AI May 25, 2026 mixed ⇧ 1822 pts across 3 threads

AI as a coding tutor, not just a code generator

A well-engaged HN thread pushed back on the dominant narrative of AI as a replacement for thinking. The author described using LLMs not to generate finished code but as a tireless tutor: writing intentionally rough code, then working through the corrections in a long back-and-forth. Claude Code's /code-review command got a specific callout as useful. The framing is deliberately slow and deliberate, which is the opposite of how AI coding tools are usually marketed.

This sits in productive tension with another HN thread lamenting that nobody reads programming books anymore, which argued that junior developers who skip foundational learning are building on sand. The through-line connecting both: the developers getting the most from AI are the ones who bring enough baseline knowledge to evaluate what the model gives them. The people struggling are the ones who treat output as finished work.
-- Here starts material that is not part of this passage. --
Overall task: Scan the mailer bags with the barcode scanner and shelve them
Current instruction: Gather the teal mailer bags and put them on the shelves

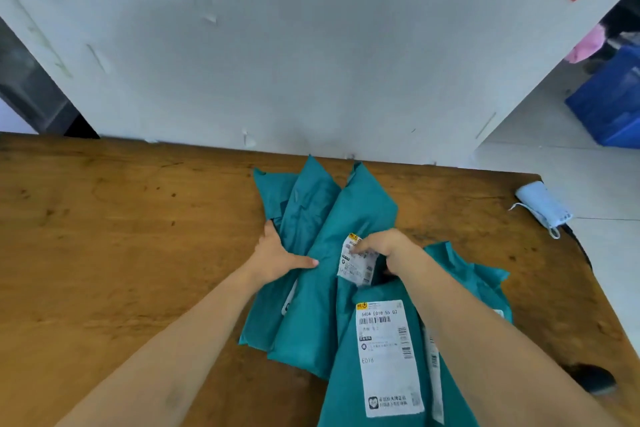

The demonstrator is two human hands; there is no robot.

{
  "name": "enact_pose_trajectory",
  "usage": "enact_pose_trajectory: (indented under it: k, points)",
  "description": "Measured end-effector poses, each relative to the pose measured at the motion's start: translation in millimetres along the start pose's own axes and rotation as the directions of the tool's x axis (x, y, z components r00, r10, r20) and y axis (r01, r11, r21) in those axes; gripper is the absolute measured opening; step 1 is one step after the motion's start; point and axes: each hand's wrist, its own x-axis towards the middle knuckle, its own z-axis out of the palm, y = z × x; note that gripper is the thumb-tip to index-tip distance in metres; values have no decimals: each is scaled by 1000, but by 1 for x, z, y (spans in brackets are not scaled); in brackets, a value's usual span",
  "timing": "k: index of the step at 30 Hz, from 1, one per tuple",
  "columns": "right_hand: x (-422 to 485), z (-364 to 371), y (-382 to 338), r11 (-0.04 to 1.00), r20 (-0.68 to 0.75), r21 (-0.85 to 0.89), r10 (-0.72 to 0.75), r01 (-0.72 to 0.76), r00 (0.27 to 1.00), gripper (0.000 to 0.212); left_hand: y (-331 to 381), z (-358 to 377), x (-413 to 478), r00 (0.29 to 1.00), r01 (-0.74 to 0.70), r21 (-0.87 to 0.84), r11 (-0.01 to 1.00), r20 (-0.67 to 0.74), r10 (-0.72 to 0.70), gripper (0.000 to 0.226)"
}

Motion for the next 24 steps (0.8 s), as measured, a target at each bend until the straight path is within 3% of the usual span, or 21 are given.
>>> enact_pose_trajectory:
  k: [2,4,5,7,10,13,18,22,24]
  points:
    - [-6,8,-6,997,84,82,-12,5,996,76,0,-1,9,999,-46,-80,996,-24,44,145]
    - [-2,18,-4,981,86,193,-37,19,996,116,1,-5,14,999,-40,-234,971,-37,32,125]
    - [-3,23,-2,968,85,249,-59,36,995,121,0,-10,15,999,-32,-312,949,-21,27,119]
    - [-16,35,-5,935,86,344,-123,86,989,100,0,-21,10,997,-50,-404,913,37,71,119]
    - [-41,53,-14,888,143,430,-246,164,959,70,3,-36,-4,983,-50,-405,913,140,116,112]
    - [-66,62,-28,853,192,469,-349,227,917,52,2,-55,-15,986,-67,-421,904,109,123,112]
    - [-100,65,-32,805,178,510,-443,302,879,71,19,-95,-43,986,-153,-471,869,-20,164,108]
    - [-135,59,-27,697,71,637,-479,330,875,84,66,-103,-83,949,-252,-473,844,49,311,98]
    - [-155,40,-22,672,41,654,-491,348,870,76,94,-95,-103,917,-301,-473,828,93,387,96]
A third HN thread on the user frustration of coding agents noted that the real UX problem is that most users don't understand the context window is finite, that compaction is happening silently, and that the agent's 'memory' is not what they think it is. Taken together, these threads paint a picture of a community actively working out what a healthy relationship with AI-assisted development actually looks like.


So what?

If you're managing developers or building a team, the distinction matters: AI raises the floor for people who know what they're doing and raises the ceiling of mistakes for people who don't. Hiring and onboarding practices should probably test baseline understanding, not just output speed.